# One ZIL for multiple pools?



## AlexSanchezSTHLM (Oct 22, 2013)

This post is about sharing a ZIL between multiple pools. I have two pools that will be exported thru through NFS.


 The first pool:
Small capacity but fast SSD-based mirror that is used for storing VM disks (ESXi).

 The second pool:
Large capacity but slow HDD-based RAIDZ array that is used for all kinds of data and archiving.

To increase the write performance for my ESXi VM's (thru NFS) I'm gonna going to add a ZIL to the first pool, using the Intel S3700 SSD.

My question is: can I add the same ZIL drive to the second pool as well? Or do I have to partition the drive into two and add each partition as ZIL to both pools? What's the disadvantage of doing this?

Thanks.


----------



## SirDice (Oct 22, 2013)

AlexSanchezSTHLM said:
			
		

> To increase the write performance for my ESXi VM's (thru NFS) I'm gonna add a ZIL to the first pool, using the Intel S3700 SSD.


I seriously doubt this is going to increase write performance as the pool already consists of fast SSD disks. In your case I don't think ZIL is recommended in combination with NFS.

https://wiki.freebsd.org/ZFSTuningGuide#NFS_tuning

Keep in mind you need to mirror your ZIL too. If the ZIL disk breaks you will lose data.


----------



## usdmatt (Oct 22, 2013)

You would need to partition the disk and use a separate partition for each ZIL. You can't use the same device as ZIL in two places. As mentioned, this may not make as big an improvement as hoped. NFS on FreeBSD ZFS really does suck at the moment, especially with ESXi.

The loader.conf variable is a bit out of date and pools can survive ZIL loss these days. If you system is running and a ZIL breaks, you don't actually lose anything at all (seeing as the ZIL device is just a backup of what's waiting to be written in RAM). If your ZIL breaks and machine crashes, you'll lose any pending writes but *should* be able to roll back.

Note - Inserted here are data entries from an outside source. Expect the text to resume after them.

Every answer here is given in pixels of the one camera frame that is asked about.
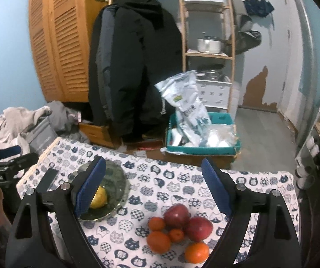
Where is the yellow lemon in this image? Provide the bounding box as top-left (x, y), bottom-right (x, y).
top-left (90, 186), bottom-right (109, 209)

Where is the cat print tablecloth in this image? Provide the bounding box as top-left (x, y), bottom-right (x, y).
top-left (16, 138), bottom-right (301, 268)

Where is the dark folded umbrella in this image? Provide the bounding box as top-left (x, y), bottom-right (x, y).
top-left (244, 0), bottom-right (275, 17)

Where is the black hanging jacket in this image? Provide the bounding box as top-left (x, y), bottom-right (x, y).
top-left (88, 0), bottom-right (183, 143)

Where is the clear plastic bag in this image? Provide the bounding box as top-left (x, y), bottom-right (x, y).
top-left (202, 124), bottom-right (238, 147)

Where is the metal cooking pot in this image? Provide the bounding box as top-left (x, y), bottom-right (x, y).
top-left (196, 36), bottom-right (231, 54)

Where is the shoe rack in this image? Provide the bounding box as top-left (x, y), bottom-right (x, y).
top-left (294, 53), bottom-right (320, 192)

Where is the silver printed bag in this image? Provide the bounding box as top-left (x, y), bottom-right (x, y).
top-left (155, 70), bottom-right (212, 146)

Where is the green glass bowl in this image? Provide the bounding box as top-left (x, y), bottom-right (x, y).
top-left (75, 160), bottom-right (129, 221)

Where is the small orange tangerine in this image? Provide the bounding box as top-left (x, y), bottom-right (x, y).
top-left (148, 217), bottom-right (166, 232)

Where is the hanging dark pan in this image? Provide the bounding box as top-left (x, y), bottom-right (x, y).
top-left (234, 14), bottom-right (262, 55)

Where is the teal box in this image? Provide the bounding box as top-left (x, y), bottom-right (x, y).
top-left (165, 112), bottom-right (243, 156)

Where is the steel pot with lid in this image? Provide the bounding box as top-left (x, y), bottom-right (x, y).
top-left (196, 64), bottom-right (228, 80)

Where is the wooden crate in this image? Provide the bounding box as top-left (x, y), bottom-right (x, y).
top-left (79, 121), bottom-right (121, 149)

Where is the pile of grey clothes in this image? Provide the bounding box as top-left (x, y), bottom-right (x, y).
top-left (0, 101), bottom-right (80, 157)

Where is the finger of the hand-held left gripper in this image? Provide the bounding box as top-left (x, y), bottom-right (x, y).
top-left (0, 145), bottom-right (23, 163)
top-left (0, 152), bottom-right (39, 174)

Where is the tiny orange tangerine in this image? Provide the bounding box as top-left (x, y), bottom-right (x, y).
top-left (168, 228), bottom-right (184, 243)

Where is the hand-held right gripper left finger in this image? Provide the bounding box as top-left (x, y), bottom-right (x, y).
top-left (6, 156), bottom-right (106, 268)

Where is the large orange tangerine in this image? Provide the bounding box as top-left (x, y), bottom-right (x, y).
top-left (184, 242), bottom-right (210, 264)
top-left (147, 231), bottom-right (172, 254)

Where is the brown cardboard box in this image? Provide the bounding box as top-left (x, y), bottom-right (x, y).
top-left (161, 145), bottom-right (242, 170)

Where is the white patterned drawer box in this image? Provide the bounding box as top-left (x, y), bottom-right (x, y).
top-left (196, 78), bottom-right (232, 108)

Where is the wooden shelf rack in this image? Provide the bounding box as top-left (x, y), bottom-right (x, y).
top-left (176, 0), bottom-right (237, 118)

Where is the grey fabric bag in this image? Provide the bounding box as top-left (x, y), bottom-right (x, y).
top-left (27, 117), bottom-right (58, 155)

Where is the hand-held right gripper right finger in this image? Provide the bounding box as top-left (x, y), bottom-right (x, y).
top-left (201, 158), bottom-right (301, 268)

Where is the red apple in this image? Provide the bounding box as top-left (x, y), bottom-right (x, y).
top-left (163, 204), bottom-right (191, 229)
top-left (184, 216), bottom-right (214, 243)

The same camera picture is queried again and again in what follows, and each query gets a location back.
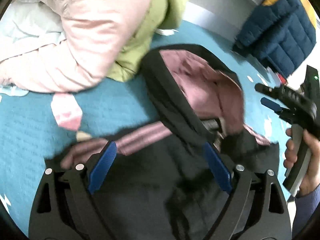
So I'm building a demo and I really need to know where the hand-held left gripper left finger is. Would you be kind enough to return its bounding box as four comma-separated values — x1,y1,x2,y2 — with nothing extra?
29,141,118,240

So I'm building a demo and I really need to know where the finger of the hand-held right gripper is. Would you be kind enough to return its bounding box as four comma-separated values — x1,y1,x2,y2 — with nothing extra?
254,83,304,103
260,97,293,124

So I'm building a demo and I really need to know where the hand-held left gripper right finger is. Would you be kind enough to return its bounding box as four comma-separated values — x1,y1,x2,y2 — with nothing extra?
204,142,293,240

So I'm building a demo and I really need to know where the black hoodie with pink stripes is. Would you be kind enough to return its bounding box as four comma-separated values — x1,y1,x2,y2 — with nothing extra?
44,44,280,240

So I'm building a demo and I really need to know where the person's right forearm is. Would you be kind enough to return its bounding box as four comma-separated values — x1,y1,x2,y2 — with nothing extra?
291,182,320,238

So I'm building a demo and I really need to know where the person's right hand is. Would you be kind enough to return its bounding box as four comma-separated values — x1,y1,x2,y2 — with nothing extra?
284,128,320,197

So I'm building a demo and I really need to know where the navy and yellow puffer jacket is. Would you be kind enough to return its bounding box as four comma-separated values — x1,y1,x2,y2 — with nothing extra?
232,0,318,80

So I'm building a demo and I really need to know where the teal printed blanket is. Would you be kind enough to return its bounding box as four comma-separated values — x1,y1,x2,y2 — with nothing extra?
0,19,300,233

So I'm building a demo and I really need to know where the pink padded jacket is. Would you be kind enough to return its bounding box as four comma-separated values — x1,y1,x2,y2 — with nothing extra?
0,0,160,93

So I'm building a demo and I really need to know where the light green garment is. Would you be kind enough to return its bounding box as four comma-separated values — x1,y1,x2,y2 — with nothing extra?
105,0,193,83

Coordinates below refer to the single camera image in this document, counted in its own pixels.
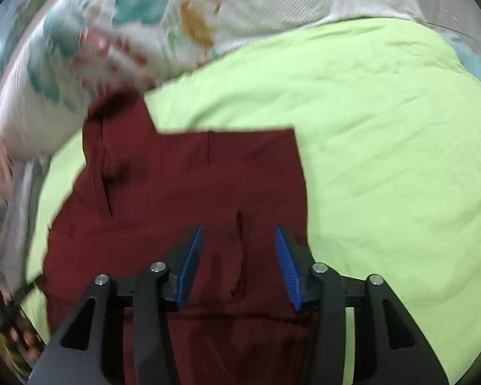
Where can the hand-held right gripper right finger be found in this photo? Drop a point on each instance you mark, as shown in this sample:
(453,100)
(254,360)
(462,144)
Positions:
(287,264)

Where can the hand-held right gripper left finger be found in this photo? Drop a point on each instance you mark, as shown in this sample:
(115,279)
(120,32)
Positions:
(190,264)

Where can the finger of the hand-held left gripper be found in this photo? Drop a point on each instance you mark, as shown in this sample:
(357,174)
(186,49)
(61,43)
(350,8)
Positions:
(30,286)

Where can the dark red knit sweater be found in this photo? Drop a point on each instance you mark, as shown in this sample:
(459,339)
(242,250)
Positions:
(204,176)

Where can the grey folded towel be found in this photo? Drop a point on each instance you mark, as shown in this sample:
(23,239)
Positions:
(24,208)

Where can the light green bed sheet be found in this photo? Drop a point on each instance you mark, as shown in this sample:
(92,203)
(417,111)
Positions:
(384,148)

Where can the white floral quilt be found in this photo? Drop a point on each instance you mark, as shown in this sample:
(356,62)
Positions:
(164,20)

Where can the light blue cloth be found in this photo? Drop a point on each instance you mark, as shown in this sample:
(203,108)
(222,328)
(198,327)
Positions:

Your best bets to increase performance for ESXi are as follows:


Use iSCSI. If you're like me, this is a last resort as it's hugely beneficial to me to be able to copy around, backup, restore, duplicate vmdk files directly on storage. It does perform better though and there's a proper native iSCSI target coming in FreeBSD 10.0.
Disable the ZIL. Not using the old loader variable, but by just setting sync=disabled on the dataset containing your VMs. This is only really recommended if you VMs aren't highly important and you have backups.
Really get into the code and start messing with the buffer sizes that are mentioned on the mailing list every now and then. (appears to make big improvements but I've no idea what it may be breaking).


----------



## AlexSanchezSTHLM (Oct 22, 2013)

Thanks guys for answering my question and giving me that other important info.



			
				usdmatt said:
			
		

> NFS on FreeBSD ZFS really does suck at the moment, especially with ESXi.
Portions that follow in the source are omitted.